● **WHAT TO PRODUCE**:
For this item, repeat the material exactly while omitting its pictures.

**** COLLECTED MATERIAL

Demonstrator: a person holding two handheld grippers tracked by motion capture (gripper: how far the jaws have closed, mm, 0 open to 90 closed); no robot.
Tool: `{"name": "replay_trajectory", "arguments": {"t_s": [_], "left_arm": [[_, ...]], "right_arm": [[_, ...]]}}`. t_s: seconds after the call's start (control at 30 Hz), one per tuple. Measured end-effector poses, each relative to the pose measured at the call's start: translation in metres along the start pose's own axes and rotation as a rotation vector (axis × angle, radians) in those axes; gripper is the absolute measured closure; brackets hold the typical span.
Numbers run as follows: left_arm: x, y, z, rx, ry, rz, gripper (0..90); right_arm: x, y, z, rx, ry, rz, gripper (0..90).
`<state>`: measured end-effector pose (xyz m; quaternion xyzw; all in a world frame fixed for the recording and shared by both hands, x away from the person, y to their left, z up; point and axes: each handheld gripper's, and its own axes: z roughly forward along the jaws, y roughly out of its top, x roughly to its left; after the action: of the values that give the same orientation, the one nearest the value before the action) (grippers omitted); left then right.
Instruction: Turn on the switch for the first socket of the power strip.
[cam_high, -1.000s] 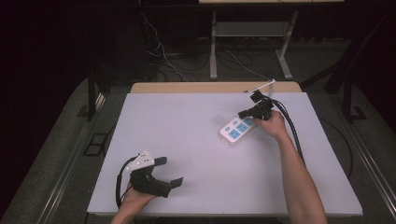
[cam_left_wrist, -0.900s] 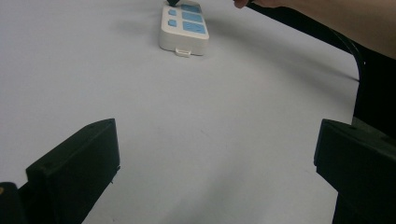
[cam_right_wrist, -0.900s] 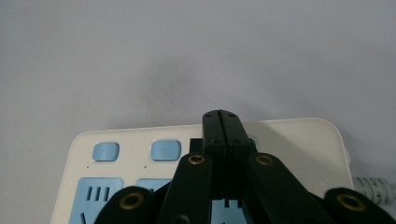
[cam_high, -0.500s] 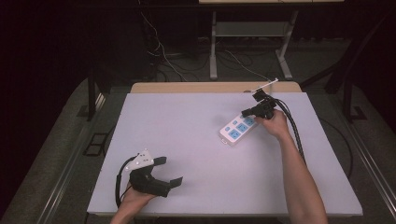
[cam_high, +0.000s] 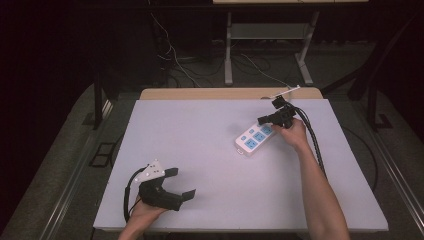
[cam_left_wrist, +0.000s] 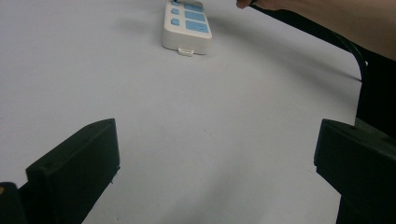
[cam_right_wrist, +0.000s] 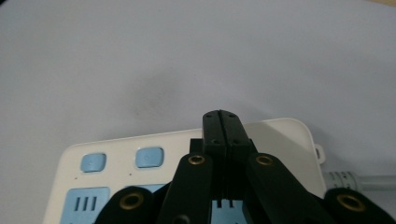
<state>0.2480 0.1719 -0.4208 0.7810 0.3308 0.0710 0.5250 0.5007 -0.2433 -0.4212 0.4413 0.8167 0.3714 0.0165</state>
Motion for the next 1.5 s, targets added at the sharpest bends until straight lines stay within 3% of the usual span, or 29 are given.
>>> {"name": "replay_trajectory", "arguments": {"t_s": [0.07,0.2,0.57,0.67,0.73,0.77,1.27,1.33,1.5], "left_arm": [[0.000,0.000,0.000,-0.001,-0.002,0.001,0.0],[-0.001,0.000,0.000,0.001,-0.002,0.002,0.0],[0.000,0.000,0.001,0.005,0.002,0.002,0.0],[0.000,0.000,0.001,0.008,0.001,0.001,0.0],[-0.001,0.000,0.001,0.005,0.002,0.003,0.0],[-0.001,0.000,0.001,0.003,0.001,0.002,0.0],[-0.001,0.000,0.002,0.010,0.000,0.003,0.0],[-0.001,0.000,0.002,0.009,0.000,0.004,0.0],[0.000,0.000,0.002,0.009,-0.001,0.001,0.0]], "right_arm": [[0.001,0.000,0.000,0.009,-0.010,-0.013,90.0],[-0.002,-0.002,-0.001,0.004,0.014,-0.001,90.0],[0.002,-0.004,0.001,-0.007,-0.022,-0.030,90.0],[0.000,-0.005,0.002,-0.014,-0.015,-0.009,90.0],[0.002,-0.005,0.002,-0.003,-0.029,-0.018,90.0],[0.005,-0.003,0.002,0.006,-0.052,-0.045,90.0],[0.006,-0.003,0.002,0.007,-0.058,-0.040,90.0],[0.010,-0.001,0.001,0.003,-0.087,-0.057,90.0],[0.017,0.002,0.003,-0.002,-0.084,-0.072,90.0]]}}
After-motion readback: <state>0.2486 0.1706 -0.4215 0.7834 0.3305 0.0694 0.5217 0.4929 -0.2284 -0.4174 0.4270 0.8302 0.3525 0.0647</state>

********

● **RESULT FOR THIS TASK**:
Demonstrator: a person holding two handheld grippers tracked by motion capture (gripper: how far the jaws have closed, mm, 0 open to 90 closed); no robot.
Tool: `{"name": "replay_trajectory", "arguments": {"t_s": [_], "left_arm": [[_, ...]], "right_arm": [[_, ...]]}}`. t_s: seconds after the call's start (control at 30 Hz), one per tuple. Measured end-effector poses, each relative to the pose measured at the call's start: translation in metres along the start pose's own axes and rotation as a rotation vector (axis × angle, radians) in those axes; gripper is the absolute measured closure; brackets hold the typical span.
Numbers run as follows: left_arm: x, y, z, rx, ry, rz, gripper (0..90); right_arm: x, y, z, rx, ry, rz, gripper (0..90).
`<state>`: measured end-effector pose (xyz m; quaternion xyzw; all in a world frame fixed for the recording and shared by both hands, x away from the person, y to their left, z up; point and axes: each handheld gripper's, and its own axes: z roughly forward along the jaws, y roughly out of its top, x roughly to its left; after the action: of the values that give the same orientation, the one nearest the value before the action) (grippers omitted); left then right.
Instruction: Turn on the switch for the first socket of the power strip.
[cam_high, -1.000s] 
[cam_left_wrist, -0.900s] 
[cam_right_wrist, -0.900s] 
[cam_high, -0.500s] 
[cam_high, +0.000s] 
[cam_left_wrist, +0.000s] 
[cam_right_wrist, +0.000s] 
<state>0.2480 0.1719 -0.4208 0.7810 0.3308 0.0710 0.5250 0.5007 -0.2433 -0.4212 0.4413 0.8167 0.3714 0.0165</state>
Motion for the next 1.5 s, targets added at the sharpest bends until straight lines stay within 3% of the usual span, or 29 are given.
>>> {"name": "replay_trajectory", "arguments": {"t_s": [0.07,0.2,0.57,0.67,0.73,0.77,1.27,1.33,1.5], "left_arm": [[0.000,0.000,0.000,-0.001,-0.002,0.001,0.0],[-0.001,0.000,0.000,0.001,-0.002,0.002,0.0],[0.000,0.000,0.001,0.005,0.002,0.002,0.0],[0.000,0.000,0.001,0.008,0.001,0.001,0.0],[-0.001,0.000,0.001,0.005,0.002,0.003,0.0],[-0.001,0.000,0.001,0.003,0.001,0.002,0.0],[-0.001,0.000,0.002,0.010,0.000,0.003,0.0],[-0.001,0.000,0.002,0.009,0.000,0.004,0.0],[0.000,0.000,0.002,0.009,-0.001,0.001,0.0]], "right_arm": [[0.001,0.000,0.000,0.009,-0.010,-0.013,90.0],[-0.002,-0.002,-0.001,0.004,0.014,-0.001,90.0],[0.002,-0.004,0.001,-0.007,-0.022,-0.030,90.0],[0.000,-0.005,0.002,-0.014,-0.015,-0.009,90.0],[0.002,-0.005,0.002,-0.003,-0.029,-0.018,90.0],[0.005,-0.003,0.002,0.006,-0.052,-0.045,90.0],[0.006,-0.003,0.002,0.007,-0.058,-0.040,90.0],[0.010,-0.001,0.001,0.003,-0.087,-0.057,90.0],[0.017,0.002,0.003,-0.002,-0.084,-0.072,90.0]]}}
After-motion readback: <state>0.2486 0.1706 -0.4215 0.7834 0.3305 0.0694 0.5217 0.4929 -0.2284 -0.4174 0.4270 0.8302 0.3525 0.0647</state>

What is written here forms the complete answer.